Taking its advances in solar polysilicon a step further, Wacker also says it is in talks with Schott Solar, a German maker of photovoltaic components, to set up a 50-50 joint venture to make silicon ingots and solar wafers, precursors for the production of solar cells. The two hope to conclude discussions and start up production later this year.

Separately, Germany's Q-Cells, which claims to be the world's second-largest maker of silicon solar cells, has increased its stake in a smaller U.S. silicon cell maker, Solaria, from 12% to 33%. Q-Cells acquired its increased stake in the Silicon Valley-based firm as part of a $50 million investment it made together with two financial investors and Moser Baer, an Indian maker of photovoltaics.

Along with the investment, Q-Cells committed to supplying Solaria with enough cells to generate 1.35 gigawatts of power over the next 10 years. Using its "cell multiplication technology," Solaria will double the output of cells it obtains by slicing them into thin strips and reassembling them to double the surface area they cover. The technology includes packaging the cells under an optical concentrator to focus more sunlight on them.

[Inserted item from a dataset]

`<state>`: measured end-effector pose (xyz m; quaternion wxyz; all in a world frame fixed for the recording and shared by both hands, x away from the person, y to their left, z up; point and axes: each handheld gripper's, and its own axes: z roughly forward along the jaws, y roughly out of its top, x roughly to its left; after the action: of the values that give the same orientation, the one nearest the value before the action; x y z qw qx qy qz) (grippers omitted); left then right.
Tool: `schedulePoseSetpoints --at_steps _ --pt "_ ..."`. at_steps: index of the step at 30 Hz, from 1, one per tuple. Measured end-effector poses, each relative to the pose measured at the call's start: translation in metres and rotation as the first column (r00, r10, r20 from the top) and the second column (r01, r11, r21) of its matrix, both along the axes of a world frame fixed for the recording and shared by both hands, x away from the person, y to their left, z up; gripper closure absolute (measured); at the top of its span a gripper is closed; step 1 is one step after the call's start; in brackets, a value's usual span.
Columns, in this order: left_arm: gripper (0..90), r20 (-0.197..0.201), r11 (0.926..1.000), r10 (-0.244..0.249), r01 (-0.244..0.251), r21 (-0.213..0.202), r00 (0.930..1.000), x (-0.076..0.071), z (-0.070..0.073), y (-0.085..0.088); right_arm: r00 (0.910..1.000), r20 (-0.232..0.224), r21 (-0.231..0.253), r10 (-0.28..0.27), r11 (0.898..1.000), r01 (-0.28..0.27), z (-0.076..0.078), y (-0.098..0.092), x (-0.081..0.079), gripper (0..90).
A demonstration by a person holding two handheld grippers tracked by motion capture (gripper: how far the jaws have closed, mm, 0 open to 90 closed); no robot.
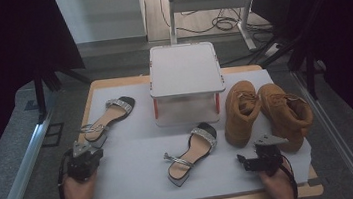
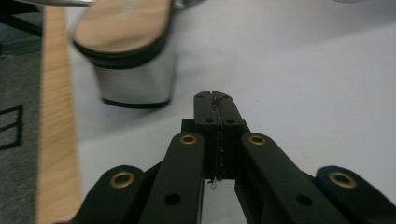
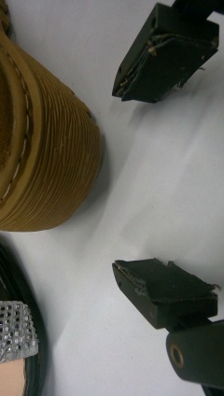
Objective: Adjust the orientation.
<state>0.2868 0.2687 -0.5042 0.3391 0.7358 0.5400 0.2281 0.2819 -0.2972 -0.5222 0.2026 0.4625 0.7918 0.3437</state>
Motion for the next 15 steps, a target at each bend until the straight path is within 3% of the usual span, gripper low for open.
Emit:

DuPont is also doing its part to improve solar-cell efficiency. The firm will manage prototype development and testing of a solar cell designed by the University of Delaware that has the potential to be 30% more efficient than existing solar cells. The U.S. Defense Advanced Research Projects Agency awarded a DuPont/University of Delaware consortium $12 million to advance solar-panel development, but it could award as much as $100 million over the three-year life of the project.